We're currently using The Grinder for our Sync load tests at Mozilla
Services. Grinder will let you write the tests using Jython and run
a distributed load test. Despite the Java and Jython environment layer
which is always painful to set up, Grinder works well.
But do not expect it to produce nice reports, you're on your own for
this. You need to work on the raw results to produce nice diagrams. Do
not expect either to perform some operations on the test nodes before
and after the distributed load test is executed. Tests are driven via an
UI and while it's probably possible to script them via Java... it's
Java. And well, the feedback when the tests are running is nearly
inexistant.
The distributed load system of my dreams must:
- let me run arbitrary commands on every node before and after it runs
the test. And retrieve results then merge them in a consolidated
result.
- let me write complex unittest-based functional tests that I can also
use to check the health of a server.
- provide basic reporting features
- be written in Python ;)
Oh.. hold on.. I have it : Funkload and Fabric.

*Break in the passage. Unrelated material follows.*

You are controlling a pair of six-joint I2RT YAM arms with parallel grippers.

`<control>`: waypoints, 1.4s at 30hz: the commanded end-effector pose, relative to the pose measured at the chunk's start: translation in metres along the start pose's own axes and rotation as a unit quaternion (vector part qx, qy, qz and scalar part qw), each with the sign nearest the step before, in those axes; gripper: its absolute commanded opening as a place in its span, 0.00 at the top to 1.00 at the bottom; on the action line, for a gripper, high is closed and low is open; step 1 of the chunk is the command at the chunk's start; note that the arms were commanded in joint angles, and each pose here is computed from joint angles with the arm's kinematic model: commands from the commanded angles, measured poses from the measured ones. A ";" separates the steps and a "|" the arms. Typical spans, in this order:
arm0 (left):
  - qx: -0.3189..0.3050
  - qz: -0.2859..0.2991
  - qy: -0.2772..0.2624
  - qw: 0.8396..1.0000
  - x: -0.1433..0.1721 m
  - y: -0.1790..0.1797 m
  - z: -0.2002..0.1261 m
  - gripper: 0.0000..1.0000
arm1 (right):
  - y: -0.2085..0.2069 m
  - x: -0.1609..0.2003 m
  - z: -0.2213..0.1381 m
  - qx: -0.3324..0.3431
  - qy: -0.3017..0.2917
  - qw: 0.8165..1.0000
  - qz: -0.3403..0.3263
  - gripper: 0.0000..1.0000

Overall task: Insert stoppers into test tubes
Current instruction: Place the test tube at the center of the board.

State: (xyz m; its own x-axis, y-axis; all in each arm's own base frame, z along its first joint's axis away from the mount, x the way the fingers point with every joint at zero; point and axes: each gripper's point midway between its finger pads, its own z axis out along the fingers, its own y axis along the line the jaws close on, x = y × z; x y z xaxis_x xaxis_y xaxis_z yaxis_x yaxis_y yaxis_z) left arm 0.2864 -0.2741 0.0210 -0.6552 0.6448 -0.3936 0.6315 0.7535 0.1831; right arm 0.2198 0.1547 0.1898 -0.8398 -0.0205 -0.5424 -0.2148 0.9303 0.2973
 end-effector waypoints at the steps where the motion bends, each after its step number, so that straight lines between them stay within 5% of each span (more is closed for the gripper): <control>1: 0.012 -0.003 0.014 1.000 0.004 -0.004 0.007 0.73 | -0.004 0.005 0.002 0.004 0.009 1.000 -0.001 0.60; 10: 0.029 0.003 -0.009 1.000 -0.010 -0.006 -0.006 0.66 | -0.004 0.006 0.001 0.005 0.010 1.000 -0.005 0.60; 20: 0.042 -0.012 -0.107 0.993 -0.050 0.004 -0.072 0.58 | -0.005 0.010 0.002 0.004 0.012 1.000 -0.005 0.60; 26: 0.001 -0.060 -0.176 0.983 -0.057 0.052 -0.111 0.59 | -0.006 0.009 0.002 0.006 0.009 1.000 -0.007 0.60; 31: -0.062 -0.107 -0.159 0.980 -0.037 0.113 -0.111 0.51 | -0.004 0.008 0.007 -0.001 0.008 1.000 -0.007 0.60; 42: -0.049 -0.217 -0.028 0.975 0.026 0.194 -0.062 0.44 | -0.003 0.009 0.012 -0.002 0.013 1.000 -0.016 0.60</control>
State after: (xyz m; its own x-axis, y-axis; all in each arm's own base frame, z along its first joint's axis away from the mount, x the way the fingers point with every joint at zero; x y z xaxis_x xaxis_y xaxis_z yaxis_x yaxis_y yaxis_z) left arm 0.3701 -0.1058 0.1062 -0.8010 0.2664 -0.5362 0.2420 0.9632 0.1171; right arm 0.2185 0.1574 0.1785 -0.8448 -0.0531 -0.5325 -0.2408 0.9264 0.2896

Funkload let you write complex functional tests, does load testing
with complex cycles and produces nice reports.
And then there's Fabric, which allows you to run commands via SSH
on a pool of servers.
Funkload is not distributed but it's fairly simple to drive it via
Fabric. And when all nodes have finished the execution --whom you can
watch via the Fabric stdout-- you can get them back and merge them in a
single file.
So basically, the fabric script looks like this:
from fabric.api import run, get, env def runtest(): run('fl-run-bench testmodule TestClass.test_function') file = '/path/to/results.xml' get(file, env.host_string + '-results.xml')
This will run the command on the distant server, then download the xml
file. All through SSH. It can be launched on every server with:
$ fab -H the.server.org runtest
Fabric does not provide parallel execution yet, so you have to create a
batch to run the script on every server in parallel processes. But this
feature should be included in Fabric 1.1. There's a branch for this:
https://github.com/goosemo/fabric/commits/multiprocessing
Then you can merge the files in a single XML file like this:
from funkload.MergeResultFiles import MergeResultFiles import os def merge_results(): files = [] for file_ in os.listdir(HERE): if not file_.endswith('-results.xml'): continue files.append(file_) MergeResultFiles(files, 'results.xml')
And finally, create an HTML output:
$ bin/fl-build-report --html -o html results.xml
Granted, there's no control of the nodes during the tests, that feature
would require a small TCP server that drives Funkload on each server.
And that would obsoletes the need for Fabric I guess. But for setting up
a quick distributed test, I am good with SSH for now.
I should also mention Benchmaster, which do something similar but
seems complex to configure compared to a simple Fabric script.
Funbric ? :D
Comments !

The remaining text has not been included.